::: STORED DATA

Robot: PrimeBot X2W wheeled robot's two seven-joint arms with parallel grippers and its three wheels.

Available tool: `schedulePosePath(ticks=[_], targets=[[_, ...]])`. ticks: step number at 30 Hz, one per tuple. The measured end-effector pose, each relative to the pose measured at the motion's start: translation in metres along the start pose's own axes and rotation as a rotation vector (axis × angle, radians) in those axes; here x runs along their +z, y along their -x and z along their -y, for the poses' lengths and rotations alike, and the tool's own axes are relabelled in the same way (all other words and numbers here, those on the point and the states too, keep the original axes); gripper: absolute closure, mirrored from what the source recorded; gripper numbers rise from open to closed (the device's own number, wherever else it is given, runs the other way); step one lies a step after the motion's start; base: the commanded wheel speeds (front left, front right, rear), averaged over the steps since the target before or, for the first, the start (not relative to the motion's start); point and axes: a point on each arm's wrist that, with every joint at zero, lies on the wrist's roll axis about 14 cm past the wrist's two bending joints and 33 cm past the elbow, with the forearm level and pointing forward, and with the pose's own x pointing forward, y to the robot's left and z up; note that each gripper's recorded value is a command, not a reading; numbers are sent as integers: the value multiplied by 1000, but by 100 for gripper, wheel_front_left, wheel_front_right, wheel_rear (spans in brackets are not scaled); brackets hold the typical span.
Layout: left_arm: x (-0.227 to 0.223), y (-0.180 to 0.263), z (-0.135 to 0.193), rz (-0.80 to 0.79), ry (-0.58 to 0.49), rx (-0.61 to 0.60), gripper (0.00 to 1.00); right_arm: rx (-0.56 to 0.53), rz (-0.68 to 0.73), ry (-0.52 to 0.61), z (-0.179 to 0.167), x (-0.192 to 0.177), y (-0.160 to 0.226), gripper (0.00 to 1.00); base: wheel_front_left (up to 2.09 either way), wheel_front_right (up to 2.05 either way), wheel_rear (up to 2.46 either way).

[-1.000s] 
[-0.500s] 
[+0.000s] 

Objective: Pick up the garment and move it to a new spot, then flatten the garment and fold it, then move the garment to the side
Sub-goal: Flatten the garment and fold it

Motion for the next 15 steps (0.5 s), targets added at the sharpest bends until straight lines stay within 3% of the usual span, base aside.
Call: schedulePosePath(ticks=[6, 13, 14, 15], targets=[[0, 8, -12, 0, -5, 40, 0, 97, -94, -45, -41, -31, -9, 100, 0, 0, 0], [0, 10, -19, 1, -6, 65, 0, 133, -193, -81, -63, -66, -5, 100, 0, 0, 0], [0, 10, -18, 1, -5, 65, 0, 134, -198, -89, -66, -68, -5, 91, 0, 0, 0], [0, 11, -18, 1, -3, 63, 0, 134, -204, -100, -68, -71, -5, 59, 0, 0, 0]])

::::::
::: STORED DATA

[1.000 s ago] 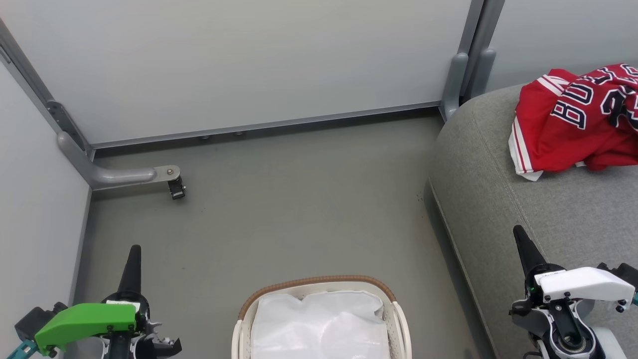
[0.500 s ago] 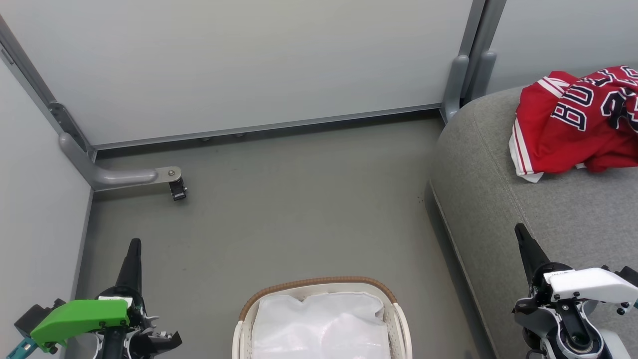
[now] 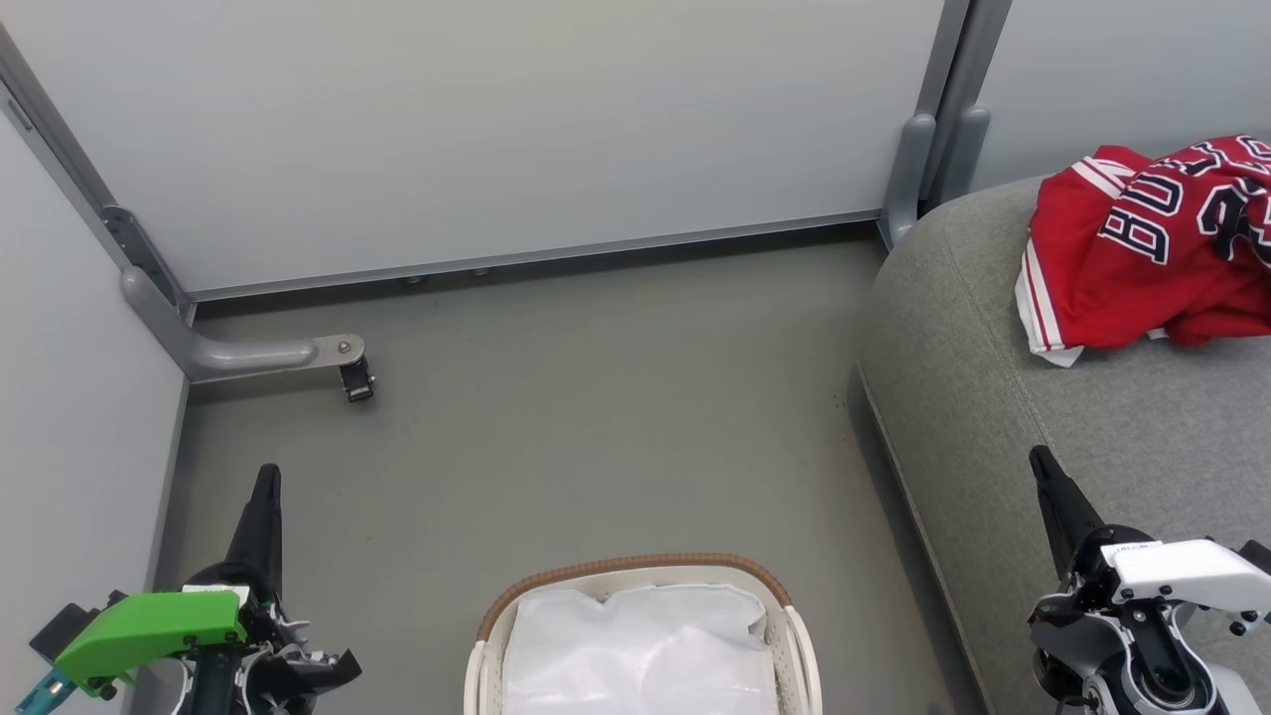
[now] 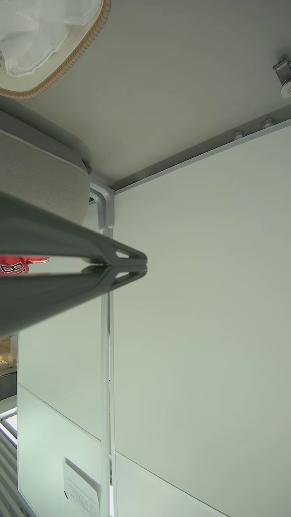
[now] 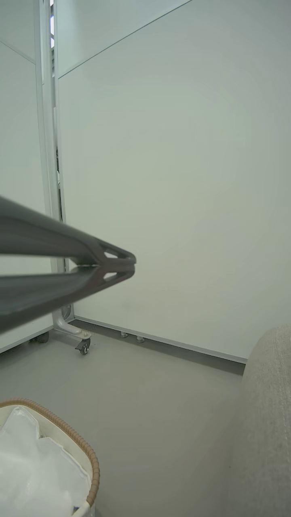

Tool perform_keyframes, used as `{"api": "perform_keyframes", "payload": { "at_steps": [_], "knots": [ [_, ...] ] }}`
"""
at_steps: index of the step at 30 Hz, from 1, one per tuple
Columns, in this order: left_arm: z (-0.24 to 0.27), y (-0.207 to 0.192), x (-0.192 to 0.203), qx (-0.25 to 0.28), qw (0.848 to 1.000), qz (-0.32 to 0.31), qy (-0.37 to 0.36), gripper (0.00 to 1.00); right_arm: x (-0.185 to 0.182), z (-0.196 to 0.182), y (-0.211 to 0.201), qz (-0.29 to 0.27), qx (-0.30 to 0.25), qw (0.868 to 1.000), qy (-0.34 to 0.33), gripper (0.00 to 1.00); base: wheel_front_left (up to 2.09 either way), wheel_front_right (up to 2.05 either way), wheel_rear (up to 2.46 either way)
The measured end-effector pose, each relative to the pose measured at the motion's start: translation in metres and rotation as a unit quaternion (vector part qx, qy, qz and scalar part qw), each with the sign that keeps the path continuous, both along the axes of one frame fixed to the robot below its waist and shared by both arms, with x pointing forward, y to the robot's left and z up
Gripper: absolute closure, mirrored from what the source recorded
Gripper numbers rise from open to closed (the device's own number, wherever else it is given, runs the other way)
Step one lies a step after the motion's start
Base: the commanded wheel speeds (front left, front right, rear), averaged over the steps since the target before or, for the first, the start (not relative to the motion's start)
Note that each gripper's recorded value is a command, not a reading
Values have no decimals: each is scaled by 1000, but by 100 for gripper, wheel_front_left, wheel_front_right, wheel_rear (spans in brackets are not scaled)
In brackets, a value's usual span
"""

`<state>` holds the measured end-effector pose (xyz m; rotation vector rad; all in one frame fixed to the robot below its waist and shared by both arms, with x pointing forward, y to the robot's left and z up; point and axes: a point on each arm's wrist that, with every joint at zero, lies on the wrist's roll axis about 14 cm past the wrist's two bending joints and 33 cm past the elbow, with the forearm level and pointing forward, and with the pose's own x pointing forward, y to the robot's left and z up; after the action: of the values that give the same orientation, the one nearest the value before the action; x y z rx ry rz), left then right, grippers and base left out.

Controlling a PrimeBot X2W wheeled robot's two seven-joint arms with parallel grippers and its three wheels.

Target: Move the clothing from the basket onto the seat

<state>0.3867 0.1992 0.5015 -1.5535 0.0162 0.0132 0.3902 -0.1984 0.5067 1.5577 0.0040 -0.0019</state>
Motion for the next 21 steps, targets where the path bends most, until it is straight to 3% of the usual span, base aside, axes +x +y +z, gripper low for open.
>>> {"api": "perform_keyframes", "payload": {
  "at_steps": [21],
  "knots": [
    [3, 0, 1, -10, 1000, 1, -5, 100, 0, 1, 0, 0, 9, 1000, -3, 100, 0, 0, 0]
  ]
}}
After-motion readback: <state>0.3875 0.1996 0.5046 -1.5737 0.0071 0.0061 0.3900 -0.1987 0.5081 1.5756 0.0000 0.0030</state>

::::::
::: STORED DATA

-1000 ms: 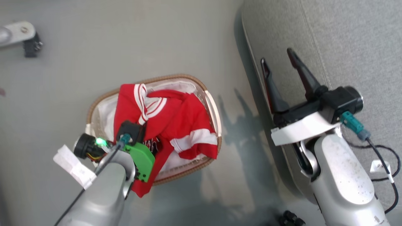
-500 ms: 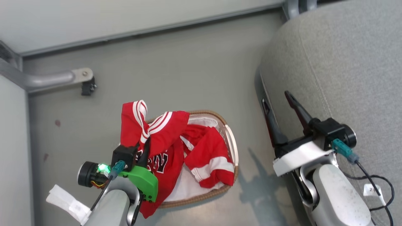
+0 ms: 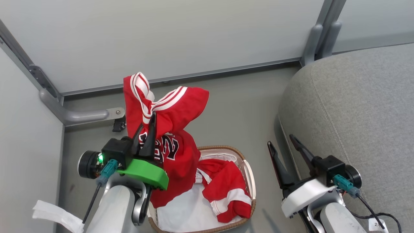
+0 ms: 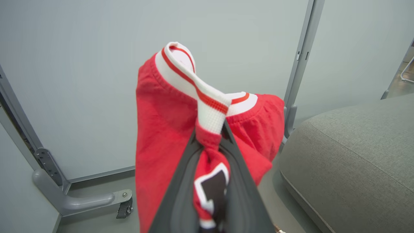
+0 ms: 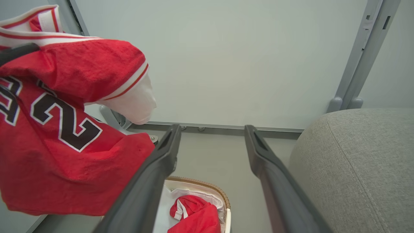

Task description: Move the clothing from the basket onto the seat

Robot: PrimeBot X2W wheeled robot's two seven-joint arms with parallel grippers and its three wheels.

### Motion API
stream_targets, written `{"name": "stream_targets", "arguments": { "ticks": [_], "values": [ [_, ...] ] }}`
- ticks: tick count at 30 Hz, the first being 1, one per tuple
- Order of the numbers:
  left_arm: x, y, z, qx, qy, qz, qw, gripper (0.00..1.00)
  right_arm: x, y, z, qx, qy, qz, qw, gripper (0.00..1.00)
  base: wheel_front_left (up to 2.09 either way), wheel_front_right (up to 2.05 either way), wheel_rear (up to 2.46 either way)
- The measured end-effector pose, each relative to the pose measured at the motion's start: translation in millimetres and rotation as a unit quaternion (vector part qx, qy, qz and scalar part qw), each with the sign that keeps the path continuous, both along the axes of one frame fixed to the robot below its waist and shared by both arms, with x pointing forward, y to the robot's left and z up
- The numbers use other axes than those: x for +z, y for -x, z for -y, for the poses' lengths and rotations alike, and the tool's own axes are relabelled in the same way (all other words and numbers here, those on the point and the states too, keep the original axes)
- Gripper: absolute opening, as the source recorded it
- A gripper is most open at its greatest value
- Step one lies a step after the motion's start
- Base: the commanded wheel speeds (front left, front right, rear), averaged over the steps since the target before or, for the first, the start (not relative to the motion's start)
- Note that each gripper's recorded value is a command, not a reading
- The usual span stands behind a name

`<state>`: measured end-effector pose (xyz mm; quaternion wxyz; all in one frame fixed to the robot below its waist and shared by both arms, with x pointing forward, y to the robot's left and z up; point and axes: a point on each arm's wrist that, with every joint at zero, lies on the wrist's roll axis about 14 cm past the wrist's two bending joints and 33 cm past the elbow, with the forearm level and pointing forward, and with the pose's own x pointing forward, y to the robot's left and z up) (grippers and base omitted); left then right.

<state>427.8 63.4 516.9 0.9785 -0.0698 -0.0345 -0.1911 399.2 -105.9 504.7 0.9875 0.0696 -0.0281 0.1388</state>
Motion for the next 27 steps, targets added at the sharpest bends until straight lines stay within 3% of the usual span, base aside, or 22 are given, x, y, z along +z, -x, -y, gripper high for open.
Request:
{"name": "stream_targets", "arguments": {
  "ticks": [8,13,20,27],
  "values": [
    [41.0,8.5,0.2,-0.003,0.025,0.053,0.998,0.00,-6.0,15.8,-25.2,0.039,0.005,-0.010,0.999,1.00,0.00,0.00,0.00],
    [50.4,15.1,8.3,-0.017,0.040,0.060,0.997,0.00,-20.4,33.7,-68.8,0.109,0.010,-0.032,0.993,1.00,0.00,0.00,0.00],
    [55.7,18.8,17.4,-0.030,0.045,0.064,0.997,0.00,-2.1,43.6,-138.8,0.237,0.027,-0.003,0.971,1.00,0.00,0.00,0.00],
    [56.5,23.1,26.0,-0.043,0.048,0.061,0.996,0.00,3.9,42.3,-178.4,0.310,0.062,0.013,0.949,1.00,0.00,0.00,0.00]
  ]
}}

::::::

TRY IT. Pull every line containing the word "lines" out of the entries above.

RESULT FOR THIS EXERCISE.
Motion for the next 15 steps (0.5 s), targets added at the sharpest bends until straight lines stay within 3% of the usual span, base aside.
Motion for the next 27 steps, targets added at the sharpest bends until straight lines stay within 3% of the usual span, base aside, or 22 are given, x, y, z along +z, -x, -y, gripper high for open.

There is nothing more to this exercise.